Regular Expressions

Regular Expressions for Humanists

Tutorial author: Professor Martin Paul Eve
Birkbeck, University of London
14 June 2017

Released under a CC BY 4.0 license
Download a PDF version of this tutorial here.


1. What are regular expressions, and why learn them?

Regular expressions (also known as regex or regexp) are a widely-used standard for extracting, matching, or replacing text. They are sometimes called PCRE (Perl-Compatible Regular Expressions), regexp or regex, with the plural jokingly being regexen, and they have their origins in various language theories.

Regular expressions are a way of quickly performing advanced search-and-replace operations across a single text or range of texts. With a regular expression you can, for example, match different verb forms, extract words with either British or American spellings, find addresses, or parse dates. This can be very useful when you need to wrangle your data into other formats, for instance converting unstructured plain text data into a csv file.

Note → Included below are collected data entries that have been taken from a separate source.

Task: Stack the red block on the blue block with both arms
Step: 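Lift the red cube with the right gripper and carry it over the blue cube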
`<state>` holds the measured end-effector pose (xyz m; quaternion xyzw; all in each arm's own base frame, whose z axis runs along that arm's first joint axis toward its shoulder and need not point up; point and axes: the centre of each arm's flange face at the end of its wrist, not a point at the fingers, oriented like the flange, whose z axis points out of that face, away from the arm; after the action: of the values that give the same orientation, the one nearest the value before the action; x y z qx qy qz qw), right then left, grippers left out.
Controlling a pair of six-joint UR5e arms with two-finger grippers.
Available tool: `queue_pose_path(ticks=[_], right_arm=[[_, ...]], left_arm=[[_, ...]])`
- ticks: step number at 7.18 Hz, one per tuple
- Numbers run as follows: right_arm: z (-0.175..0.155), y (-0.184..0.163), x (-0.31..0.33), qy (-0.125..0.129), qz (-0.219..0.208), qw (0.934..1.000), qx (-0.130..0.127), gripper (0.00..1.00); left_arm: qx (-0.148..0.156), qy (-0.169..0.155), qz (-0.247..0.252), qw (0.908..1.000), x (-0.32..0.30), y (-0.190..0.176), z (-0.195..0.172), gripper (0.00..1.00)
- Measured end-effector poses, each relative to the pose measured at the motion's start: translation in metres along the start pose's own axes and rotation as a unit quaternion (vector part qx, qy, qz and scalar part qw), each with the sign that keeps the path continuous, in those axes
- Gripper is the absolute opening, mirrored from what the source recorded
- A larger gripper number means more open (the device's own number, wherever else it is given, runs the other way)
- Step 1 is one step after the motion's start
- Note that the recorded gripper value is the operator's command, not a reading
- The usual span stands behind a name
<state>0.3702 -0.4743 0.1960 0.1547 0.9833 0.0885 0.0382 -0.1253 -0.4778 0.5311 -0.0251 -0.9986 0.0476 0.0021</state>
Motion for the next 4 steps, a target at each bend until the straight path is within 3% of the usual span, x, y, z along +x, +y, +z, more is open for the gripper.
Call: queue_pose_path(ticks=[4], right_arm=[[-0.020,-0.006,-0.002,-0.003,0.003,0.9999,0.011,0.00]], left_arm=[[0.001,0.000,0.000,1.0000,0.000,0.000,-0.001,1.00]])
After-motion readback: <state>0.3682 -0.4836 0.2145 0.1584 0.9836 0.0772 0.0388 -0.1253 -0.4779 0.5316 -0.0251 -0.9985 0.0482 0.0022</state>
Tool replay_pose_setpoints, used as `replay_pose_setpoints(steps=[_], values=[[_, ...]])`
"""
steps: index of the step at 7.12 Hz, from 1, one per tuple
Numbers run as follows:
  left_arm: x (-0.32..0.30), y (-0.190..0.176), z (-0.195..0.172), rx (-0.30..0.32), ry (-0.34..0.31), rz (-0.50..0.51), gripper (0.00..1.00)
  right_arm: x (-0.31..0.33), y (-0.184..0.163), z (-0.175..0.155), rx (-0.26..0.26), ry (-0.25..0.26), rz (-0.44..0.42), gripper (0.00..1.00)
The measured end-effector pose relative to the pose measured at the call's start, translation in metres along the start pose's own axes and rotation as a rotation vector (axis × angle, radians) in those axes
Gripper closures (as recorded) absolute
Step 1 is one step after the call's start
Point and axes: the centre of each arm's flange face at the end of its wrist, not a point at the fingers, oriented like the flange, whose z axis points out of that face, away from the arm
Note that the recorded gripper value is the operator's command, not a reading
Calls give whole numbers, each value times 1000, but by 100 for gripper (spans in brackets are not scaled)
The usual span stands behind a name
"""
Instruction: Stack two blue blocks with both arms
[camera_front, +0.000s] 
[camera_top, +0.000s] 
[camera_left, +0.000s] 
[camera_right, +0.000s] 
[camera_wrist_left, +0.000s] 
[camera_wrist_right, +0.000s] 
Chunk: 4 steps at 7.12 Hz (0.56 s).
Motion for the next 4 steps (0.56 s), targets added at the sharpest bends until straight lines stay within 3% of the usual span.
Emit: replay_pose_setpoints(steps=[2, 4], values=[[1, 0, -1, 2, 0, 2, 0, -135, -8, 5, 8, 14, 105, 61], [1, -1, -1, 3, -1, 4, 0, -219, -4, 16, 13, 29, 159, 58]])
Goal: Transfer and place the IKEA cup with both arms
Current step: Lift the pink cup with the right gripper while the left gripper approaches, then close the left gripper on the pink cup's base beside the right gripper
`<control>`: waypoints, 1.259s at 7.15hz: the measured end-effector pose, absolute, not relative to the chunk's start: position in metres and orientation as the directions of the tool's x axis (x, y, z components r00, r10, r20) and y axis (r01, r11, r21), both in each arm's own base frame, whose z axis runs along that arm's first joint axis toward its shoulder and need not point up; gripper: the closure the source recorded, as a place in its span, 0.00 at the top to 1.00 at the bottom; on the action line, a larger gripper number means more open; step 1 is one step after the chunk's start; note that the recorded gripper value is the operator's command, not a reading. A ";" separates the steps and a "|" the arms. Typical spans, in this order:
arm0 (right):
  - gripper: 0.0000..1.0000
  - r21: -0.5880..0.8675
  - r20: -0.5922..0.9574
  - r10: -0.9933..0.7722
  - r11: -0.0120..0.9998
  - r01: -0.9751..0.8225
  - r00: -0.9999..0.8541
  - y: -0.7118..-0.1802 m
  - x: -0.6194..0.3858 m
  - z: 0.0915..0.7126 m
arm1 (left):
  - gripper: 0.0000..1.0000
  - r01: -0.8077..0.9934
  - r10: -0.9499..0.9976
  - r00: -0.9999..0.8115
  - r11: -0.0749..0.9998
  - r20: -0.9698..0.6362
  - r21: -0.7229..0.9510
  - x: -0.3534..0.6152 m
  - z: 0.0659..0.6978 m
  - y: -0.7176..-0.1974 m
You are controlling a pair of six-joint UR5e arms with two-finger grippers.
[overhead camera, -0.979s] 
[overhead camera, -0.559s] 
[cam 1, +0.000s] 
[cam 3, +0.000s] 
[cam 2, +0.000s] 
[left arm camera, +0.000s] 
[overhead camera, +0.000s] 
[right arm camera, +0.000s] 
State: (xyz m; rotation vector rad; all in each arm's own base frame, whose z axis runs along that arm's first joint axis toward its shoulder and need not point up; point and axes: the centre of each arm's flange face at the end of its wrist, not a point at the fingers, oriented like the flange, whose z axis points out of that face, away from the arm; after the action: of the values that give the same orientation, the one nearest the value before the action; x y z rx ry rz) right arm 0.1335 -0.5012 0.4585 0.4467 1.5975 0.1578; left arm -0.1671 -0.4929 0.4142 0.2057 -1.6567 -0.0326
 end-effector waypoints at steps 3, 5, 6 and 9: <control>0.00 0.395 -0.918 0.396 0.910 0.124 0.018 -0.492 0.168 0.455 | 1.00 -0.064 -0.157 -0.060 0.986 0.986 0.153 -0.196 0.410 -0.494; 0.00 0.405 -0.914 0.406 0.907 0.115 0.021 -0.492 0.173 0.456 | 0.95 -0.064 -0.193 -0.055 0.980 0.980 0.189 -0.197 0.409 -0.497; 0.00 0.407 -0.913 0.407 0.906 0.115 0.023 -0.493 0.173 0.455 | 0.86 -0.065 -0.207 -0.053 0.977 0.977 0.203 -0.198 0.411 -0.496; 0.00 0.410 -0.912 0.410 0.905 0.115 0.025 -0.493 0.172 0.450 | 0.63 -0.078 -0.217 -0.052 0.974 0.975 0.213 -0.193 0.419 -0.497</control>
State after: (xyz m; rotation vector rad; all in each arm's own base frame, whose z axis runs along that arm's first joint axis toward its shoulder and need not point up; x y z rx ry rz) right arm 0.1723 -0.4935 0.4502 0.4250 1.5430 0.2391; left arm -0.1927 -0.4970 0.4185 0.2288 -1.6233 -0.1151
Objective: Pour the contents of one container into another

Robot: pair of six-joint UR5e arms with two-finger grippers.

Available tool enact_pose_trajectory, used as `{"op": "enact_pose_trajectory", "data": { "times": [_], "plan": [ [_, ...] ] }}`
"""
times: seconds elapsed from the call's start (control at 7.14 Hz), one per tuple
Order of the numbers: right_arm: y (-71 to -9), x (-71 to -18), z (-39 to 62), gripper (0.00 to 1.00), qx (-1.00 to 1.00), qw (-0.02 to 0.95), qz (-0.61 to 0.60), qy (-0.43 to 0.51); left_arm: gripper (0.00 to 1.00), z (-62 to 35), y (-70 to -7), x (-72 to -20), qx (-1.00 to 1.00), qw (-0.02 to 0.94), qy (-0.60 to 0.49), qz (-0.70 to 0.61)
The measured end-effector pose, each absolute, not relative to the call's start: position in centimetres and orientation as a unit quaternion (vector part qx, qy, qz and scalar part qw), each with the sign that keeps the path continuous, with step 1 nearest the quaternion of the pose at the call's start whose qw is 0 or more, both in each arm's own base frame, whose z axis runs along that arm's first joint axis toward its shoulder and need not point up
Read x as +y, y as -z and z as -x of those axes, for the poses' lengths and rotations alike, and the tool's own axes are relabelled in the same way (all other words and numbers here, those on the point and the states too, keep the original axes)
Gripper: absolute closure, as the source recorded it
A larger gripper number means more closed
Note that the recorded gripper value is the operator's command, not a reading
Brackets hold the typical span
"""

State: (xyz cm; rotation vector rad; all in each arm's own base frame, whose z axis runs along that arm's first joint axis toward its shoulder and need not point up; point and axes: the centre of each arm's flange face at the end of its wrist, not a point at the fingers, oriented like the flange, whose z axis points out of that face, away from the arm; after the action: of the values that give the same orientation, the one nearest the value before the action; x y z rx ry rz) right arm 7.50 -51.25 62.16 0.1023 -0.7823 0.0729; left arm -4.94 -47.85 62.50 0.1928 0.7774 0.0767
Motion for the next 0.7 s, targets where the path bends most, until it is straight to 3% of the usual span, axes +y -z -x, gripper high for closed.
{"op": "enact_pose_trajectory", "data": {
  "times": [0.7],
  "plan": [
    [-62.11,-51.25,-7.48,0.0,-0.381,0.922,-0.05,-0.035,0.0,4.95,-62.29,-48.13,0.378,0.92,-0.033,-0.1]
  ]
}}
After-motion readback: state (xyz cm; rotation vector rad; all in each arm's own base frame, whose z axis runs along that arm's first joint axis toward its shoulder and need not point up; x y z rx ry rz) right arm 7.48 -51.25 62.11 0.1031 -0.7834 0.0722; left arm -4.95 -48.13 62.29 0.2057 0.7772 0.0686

Regular expressions are not an independent language in themselves but rather a set of scripting tools that are usually used inside a web environment, within another programming language, or in a text editor. Most modern programming languages have the capacity to run regular expressions. In general, regular expressions work like a search tool, and they run from left to right (unless you are working with right-to-left text; in this tutorial we are dealing only with left-to-right text).

Any literal text within a regular expression will literally match the search. The word

test

for instance, is a valid regular expression that will match the word “test” within a string. At the same time,

^M{0,4}(CM|CD|D?C{0,3})(XC|XL|L?X{0,3})(IX|IV|V?I{0,3})$

is also a valid regular expression, which raises an important point. When you know what you are doing, regular expressions are easy to write, but they are usually difficult to read. You should, therefore, take care in your documentation of any regular expressions that you write so that, when you revisit them at a later stage, you can understand what you meant.

2. How can I use regular expressions?

To use a regular expression, you need:

– An expression itself
– A body of text on which to operate
– An application with which to implement the regular expression

Many word processing tools, from Microsoft Word through to command-line utilities such as sed and awk, can use regular expressions to search and find text. Languages such as Python, Perl, C#, Java, C++ and many others have the capability of using regular expressions to parse text; you will need to consult the language or tool of your choice for specific implementations.

There are other online environments that yield different backend environments. For instance, if you intend to work primarily with the .NET Framework, you may wish to find an online testing tool that is specifically written in .NET to avoid any quirks.

At the time of writing, there are a range of online tools which are useful for learning regular expressions:

https://regex101.com/ : a powerful online tool that explains the operation of regular expressions in human-readable terms while providing a real-time editing environment for testing. It allows the user to specify the “flavour” of regular expression implementation that they wish to use (eg. the “flavour” of regex used within Python).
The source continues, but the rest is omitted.